Лето прошло тихо, хотя повсюду вокруг были неприятности – восстание в Ирландии, на шотландской границе был захвачен Карлайль несколькими шотландскими дворянами при поддержке Шапюи и под предводительством одного из родственников Невилла, сэра Томаса Дакра. Кроме того, была казнена так называемая кентская монахиня с пятью втянутыми ею в интригу монахами, а сэр Томас Мор и епископ Фишер были арестованы по обвинению в поощрении заговора посредством недонесения о ее деятельности.

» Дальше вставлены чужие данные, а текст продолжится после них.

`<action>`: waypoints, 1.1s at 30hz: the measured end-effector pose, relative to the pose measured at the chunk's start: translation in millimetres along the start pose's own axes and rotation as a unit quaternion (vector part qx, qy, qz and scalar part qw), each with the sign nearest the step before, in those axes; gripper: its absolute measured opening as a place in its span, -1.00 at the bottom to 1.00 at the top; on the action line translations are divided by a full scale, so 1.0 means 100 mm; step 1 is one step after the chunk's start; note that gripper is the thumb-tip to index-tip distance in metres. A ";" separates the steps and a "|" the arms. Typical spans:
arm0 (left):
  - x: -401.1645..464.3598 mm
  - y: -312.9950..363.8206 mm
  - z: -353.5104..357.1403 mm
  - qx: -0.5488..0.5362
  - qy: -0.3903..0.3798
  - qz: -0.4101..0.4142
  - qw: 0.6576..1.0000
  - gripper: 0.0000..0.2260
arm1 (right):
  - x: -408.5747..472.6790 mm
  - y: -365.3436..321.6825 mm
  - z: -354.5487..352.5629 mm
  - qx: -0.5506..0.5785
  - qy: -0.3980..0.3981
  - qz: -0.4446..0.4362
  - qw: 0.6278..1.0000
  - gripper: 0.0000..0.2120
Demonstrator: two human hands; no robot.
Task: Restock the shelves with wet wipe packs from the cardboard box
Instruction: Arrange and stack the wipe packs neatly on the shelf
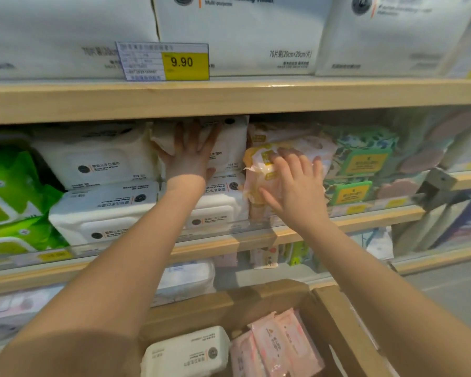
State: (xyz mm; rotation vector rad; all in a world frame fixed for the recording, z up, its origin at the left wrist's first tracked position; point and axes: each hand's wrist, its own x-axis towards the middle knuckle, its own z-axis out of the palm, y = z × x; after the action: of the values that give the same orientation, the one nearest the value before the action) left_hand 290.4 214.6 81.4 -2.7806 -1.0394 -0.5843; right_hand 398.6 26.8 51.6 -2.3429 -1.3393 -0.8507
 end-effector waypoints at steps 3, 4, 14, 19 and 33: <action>-0.36 -0.02 -0.16 -0.040 0.024 0.019 0.999 -0.29 | 0.03 -0.05 -0.16 0.005 -0.044 0.001 0.999 -0.43; -0.54 -0.04 -0.18 -0.064 0.035 0.022 0.997 -0.34 | 0.03 -0.06 -0.22 0.015 -0.054 0.002 0.998 -0.42; -2.98 -0.58 0.47 -0.188 -0.082 -0.074 0.976 -0.43 | -1.24 -0.70 -0.33 0.151 -0.133 -0.061 0.978 -0.42; -3.78 -0.73 0.74 -0.196 -0.166 -0.109 0.960 -0.43 | -2.14 -1.25 -0.09 0.207 -0.245 -0.107 0.941 -0.47; -4.66 -0.97 0.84 -0.222 -0.259 -0.102 0.935 -0.35 | -3.59 -1.57 0.53 0.178 -0.534 -0.272 0.781 -0.23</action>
State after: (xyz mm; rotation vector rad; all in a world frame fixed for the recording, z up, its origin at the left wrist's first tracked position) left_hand -68.3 25.7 -181.7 -3.3549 -1.4664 -0.0932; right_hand 144.0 -105.7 -219.6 -2.1035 -2.3695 0.8043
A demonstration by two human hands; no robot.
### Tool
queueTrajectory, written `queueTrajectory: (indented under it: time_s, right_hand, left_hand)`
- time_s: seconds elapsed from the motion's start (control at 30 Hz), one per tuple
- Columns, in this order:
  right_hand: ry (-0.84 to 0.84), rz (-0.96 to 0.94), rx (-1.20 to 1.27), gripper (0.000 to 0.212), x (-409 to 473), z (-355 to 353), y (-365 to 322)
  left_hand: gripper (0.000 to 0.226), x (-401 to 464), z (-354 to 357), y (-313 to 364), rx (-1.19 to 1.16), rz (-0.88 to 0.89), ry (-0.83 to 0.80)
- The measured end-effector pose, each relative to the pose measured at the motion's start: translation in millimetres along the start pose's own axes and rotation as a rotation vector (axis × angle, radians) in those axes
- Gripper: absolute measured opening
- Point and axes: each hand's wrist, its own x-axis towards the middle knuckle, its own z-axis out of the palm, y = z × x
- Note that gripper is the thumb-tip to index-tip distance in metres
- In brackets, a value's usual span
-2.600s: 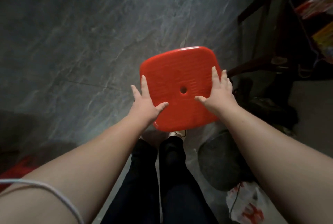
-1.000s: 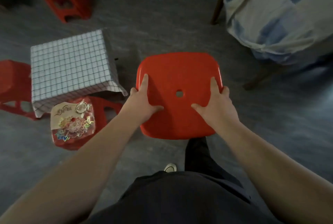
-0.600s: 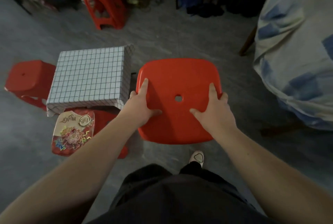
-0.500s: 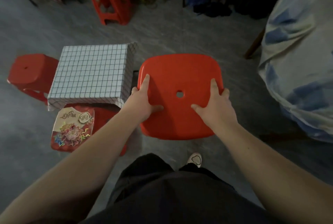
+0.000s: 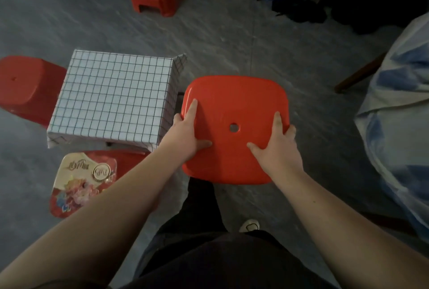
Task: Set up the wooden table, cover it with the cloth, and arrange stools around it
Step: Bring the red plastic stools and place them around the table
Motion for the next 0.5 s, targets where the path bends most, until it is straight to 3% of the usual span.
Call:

В сентябре беременности Анны пошел пятый месяц, ребенок уже начал двигаться. Леди Екатерина и леди Мария испытывали постоянные недомогания, король же был так очарован принцессой Елизаветой, как это может быть с мужчиной – он часами играл с ней и носил ее за собой, как дама носит собачку. Нанетта начала думать, что вот еще немного – и она окажется дома. Но вдруг королева обнаружила какой-то легкий флирт короля с одной из фрейлин, и, хотя это было в порядке вещей и она сама дозволяла себе флирт с кавалерами из ее окружения, Анна пришла в ярость и устроила королю сцену. А через несколько часов она снова выкинула своего третьего ребенка.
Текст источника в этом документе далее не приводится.